ACTION ITEM
Within the data below, count the lines that include "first" and give only the count.

GIVEN INFORMATION

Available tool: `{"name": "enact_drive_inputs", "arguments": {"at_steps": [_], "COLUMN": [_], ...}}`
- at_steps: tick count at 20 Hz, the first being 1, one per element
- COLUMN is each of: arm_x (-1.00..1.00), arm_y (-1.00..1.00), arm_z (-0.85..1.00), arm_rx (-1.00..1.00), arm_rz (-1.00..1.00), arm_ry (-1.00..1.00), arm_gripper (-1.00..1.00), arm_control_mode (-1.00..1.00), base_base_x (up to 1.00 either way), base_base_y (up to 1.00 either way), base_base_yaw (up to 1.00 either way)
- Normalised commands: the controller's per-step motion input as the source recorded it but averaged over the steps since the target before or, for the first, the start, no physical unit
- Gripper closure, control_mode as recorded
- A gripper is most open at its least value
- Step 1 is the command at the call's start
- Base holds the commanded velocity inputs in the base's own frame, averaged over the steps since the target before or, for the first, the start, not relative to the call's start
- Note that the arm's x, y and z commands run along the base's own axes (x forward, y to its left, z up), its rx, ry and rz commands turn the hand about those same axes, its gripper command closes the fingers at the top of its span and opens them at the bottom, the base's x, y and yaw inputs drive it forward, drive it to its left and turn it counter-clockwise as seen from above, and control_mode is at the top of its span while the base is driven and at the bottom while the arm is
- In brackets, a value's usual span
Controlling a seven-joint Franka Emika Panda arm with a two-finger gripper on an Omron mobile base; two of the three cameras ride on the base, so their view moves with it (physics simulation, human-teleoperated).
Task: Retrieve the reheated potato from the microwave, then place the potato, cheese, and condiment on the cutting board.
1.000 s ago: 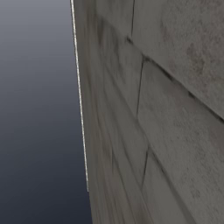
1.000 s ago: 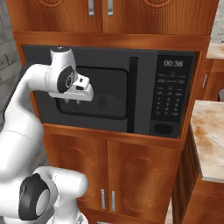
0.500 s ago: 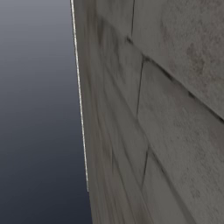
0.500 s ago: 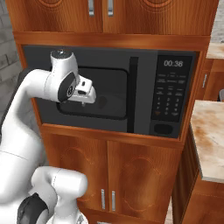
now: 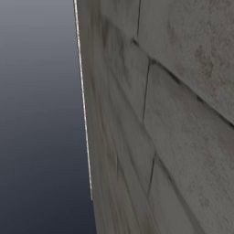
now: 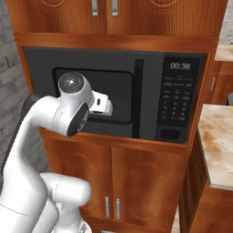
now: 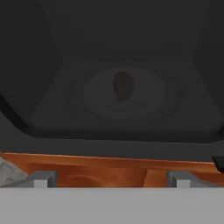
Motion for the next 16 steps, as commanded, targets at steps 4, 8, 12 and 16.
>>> {"name": "enact_drive_inputs", "arguments": {"at_steps": [4,8,12,16], "arm_x": [-0.29,-0.22,-0.04,0.06], "arm_y": [-0.67,-0.63,-0.58,-0.58], "arm_z": [0.25,0.25,0.19,0.12], "arm_rx": [0.00,0.00,0.00,0.00], "arm_rz": [0.00,0.00,-0.07,-0.07], "arm_ry": [-0.01,0.05,0.13,0.16], "arm_gripper": [-1.00,-1.00,-1.00,-1.00], "arm_control_mode": [-1.00,-1.00,-1.00,-1.00], "base_base_x": [0.00,0.00,0.00,0.00], "base_base_y": [0.00,0.00,0.00,0.00], "base_base_yaw": [0.00,0.00,0.00,0.00]}}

REPLY TO THE TASK
3